> [EXERCISE DETAILS]: Print nothing but the lines below starting at the line that holds "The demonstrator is" and ending at the line that holds "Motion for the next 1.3", including both, each exactly as written.

> [INPUT DATA]:
Start of Block

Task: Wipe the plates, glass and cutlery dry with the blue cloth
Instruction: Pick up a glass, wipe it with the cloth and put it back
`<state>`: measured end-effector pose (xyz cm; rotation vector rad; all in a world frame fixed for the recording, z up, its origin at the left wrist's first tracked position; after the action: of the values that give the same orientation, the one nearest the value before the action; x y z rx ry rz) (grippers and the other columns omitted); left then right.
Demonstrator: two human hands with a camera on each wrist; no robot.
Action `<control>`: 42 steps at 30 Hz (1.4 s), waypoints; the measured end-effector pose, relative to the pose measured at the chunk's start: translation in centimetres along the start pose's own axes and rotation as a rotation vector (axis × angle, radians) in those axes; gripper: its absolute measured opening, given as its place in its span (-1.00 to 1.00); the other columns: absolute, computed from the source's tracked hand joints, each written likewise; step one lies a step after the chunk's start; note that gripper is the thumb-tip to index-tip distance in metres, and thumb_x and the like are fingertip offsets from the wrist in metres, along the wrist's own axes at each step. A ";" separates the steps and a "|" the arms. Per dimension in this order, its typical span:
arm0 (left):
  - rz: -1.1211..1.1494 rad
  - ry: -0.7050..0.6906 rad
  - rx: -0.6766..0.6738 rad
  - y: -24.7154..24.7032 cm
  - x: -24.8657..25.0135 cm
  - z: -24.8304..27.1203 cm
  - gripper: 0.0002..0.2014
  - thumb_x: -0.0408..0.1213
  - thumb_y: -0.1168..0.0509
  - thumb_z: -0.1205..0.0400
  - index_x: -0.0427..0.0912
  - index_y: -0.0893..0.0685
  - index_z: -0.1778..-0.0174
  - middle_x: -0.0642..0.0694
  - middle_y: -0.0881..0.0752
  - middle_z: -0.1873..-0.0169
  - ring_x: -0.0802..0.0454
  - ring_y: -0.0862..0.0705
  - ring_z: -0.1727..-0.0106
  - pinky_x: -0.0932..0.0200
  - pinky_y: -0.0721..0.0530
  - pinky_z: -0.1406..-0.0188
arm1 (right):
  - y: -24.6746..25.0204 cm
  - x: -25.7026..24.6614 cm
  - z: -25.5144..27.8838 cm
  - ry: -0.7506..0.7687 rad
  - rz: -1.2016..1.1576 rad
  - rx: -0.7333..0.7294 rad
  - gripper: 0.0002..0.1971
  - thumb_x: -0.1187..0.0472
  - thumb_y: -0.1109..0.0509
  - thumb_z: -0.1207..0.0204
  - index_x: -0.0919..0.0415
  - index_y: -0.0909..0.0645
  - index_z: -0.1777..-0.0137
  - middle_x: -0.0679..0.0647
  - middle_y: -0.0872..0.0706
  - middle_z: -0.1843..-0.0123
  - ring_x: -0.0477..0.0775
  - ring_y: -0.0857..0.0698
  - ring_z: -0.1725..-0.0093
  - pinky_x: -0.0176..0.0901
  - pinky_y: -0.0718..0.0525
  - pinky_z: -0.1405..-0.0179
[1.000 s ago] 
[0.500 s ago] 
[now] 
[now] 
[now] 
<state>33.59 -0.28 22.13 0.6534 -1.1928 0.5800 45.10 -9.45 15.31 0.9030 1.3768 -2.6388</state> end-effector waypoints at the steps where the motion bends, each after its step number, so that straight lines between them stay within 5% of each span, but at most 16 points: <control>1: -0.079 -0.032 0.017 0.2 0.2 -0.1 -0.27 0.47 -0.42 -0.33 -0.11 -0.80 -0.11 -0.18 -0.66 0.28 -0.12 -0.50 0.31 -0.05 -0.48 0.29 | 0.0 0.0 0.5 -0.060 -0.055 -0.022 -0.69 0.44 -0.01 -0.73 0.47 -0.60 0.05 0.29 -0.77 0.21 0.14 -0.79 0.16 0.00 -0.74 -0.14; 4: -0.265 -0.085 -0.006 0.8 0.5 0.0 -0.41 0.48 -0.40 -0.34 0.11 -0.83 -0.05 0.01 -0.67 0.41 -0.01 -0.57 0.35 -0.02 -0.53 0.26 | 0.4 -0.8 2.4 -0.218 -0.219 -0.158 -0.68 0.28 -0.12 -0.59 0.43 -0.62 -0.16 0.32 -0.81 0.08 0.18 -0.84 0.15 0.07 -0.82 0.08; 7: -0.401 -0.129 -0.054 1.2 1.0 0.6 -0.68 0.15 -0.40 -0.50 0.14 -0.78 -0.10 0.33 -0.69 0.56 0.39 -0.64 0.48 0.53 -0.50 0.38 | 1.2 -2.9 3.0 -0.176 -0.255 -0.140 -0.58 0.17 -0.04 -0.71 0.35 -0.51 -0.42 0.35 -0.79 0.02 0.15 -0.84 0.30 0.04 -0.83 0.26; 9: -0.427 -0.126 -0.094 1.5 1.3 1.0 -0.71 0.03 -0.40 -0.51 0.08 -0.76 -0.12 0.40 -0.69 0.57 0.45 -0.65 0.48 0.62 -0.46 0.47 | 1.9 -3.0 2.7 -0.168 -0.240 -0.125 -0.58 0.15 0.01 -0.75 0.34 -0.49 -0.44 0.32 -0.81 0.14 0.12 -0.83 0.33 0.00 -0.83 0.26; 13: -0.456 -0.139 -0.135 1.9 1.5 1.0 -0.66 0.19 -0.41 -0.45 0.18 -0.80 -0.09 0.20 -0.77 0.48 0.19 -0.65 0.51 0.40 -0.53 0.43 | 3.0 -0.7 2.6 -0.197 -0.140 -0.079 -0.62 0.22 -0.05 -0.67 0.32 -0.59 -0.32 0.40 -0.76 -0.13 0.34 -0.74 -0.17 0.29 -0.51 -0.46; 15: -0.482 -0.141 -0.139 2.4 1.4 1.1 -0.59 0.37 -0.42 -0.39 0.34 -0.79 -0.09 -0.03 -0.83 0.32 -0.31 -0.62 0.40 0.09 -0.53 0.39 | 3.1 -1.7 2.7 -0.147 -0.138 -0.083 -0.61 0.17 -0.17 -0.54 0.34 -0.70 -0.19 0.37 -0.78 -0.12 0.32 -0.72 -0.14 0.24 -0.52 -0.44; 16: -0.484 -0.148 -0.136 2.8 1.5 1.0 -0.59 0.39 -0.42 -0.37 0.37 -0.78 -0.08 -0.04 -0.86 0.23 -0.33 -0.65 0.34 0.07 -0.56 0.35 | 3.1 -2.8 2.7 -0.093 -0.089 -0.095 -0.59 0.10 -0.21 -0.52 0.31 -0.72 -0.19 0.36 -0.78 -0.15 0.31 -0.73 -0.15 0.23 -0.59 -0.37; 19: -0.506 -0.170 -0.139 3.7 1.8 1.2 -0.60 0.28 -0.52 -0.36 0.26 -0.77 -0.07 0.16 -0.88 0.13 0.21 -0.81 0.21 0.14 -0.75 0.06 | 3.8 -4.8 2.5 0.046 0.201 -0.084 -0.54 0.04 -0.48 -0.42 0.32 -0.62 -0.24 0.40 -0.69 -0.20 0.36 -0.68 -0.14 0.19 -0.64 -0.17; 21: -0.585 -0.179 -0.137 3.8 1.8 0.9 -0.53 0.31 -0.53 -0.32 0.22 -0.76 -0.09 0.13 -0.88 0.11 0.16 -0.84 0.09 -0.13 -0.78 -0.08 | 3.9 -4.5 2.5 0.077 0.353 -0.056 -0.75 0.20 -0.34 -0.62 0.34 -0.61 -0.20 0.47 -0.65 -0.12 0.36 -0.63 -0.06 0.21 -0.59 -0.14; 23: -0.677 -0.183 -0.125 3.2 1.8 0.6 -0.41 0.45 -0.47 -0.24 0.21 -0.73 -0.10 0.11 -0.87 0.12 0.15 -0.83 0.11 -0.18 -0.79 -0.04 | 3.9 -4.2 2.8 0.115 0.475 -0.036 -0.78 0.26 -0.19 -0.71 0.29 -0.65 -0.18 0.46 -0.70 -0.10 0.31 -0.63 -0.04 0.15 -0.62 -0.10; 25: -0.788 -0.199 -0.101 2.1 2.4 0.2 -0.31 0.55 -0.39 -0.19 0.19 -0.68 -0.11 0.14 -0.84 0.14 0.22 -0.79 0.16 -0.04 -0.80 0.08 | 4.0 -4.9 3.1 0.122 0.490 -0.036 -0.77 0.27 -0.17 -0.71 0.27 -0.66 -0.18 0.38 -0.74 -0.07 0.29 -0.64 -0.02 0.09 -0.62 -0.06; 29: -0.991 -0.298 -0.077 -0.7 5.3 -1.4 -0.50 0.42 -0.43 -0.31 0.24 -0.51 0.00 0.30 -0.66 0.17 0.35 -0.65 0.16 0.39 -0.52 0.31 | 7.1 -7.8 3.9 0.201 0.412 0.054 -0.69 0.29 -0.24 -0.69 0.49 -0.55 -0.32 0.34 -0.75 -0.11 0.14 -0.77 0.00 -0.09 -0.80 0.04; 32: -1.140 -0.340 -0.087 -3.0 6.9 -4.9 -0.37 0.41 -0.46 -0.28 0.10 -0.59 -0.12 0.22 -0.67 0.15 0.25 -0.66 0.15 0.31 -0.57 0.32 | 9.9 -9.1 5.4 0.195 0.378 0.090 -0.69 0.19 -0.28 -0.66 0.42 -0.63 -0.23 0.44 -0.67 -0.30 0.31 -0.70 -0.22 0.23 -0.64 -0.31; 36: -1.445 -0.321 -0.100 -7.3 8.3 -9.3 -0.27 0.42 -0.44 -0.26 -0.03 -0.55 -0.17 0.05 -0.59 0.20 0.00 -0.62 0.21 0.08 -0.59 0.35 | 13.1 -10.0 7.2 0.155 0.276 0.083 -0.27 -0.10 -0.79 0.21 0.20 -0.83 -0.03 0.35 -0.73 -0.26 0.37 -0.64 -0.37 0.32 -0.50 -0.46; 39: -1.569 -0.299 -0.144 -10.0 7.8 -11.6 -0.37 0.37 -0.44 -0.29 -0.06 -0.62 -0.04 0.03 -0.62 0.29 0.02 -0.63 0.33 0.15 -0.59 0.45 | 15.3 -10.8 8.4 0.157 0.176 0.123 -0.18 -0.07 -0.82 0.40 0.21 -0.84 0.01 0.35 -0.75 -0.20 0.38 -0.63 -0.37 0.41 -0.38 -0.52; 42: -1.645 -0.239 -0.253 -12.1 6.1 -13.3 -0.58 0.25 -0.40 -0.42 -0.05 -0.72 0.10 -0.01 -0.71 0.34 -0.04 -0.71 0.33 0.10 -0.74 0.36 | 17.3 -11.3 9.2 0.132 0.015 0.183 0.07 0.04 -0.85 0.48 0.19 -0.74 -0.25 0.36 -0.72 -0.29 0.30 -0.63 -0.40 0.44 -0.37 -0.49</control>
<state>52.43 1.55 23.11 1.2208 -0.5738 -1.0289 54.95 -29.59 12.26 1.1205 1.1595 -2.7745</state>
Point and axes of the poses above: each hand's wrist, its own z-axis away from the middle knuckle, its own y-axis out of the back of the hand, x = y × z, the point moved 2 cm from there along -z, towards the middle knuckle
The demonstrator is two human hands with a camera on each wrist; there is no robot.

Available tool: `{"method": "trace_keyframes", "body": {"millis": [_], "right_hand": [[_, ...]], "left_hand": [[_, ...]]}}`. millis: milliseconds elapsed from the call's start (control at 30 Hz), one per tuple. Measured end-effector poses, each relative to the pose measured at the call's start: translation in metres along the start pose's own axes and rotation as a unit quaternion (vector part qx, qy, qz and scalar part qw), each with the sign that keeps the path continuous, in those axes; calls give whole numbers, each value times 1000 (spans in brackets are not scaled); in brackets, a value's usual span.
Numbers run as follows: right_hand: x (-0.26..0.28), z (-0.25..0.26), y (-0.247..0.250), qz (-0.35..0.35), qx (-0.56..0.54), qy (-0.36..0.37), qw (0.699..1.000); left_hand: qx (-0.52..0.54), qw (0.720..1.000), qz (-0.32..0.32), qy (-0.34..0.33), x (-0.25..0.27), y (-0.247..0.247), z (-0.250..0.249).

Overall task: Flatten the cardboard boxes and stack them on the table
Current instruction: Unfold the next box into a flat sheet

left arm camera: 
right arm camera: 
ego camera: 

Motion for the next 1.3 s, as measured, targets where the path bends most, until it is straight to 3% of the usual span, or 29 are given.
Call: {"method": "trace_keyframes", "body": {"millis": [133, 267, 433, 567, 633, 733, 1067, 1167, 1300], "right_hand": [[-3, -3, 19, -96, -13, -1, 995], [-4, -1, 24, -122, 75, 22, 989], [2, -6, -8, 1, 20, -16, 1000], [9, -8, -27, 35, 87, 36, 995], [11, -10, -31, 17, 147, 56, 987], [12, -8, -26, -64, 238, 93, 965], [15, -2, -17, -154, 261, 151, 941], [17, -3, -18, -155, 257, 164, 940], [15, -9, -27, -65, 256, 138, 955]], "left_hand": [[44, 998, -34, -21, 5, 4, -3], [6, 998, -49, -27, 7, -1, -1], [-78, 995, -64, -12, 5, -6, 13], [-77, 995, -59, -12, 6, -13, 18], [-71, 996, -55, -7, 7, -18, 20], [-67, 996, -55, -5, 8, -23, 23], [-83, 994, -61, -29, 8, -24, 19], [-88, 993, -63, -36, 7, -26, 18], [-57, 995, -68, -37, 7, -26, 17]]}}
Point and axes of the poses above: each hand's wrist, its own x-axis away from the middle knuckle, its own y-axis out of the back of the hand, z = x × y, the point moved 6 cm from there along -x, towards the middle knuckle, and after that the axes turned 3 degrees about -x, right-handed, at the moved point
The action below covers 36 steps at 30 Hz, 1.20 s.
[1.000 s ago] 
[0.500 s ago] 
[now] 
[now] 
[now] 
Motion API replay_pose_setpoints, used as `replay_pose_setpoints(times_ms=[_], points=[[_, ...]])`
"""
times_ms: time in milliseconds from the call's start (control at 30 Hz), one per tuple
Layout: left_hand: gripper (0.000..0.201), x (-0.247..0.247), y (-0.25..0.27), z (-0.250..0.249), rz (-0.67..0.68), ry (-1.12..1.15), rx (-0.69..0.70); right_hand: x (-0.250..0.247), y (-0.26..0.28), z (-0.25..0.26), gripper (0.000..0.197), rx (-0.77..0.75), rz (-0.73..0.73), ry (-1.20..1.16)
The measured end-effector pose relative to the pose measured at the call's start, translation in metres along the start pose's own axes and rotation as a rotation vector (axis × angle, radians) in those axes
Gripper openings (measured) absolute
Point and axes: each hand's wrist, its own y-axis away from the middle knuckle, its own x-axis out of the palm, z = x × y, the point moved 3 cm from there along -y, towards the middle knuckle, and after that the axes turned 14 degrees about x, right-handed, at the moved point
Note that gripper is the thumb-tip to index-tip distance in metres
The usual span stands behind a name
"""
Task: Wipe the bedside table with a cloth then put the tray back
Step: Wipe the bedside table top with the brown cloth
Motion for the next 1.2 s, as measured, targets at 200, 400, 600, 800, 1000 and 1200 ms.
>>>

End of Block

> [REPLY TO THE TASK]:
The demonstrator is two human hands with a camera on each wrist; there is no robot.

Available tool: `{"method": "trace_keyframes", "body": {"millis": [_], "right_hand": [[_, ...]], "left_hand": [[_, ...]]}}`. millis: milliseconds elapsed from the call's start (control at 30 Hz), one per tuple. Measured end-effector poses, each relative to the pose measured at the call's start: translation in metres along the start pose's own axes and rotation as a unit quaternion (vector part qx, qy, qz and scalar part qw), each with the sign that keeps the path continuous, in those axes; calls give whole numbers, each value times 1000 (spans in brackets are not scaled); in brackets, a value's usual span.
Numbers run as follows: right_hand: x (-0.26..0.28), z (-0.25..0.26), y (-0.247..0.250), qz (-0.35..0.35), qx (-0.56..0.54), qy (-0.36..0.37), qw (0.699..1.000); left_hand: qx (-0.52..0.54), qw (0.720..1.000), qz (-0.32..0.32), qy (-0.34..0.33), x (-0.25..0.27), y (-0.247..0.247), z (-0.250..0.249).

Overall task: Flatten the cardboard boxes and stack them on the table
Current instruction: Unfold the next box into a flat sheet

left arm camera: 
right arm camera: 
ego camera: 

Motion for the next 1.3 s, as measured, targets where the path bends most, until it is straight to 3% of the usual span, or 29 are given.

No additional output will be given.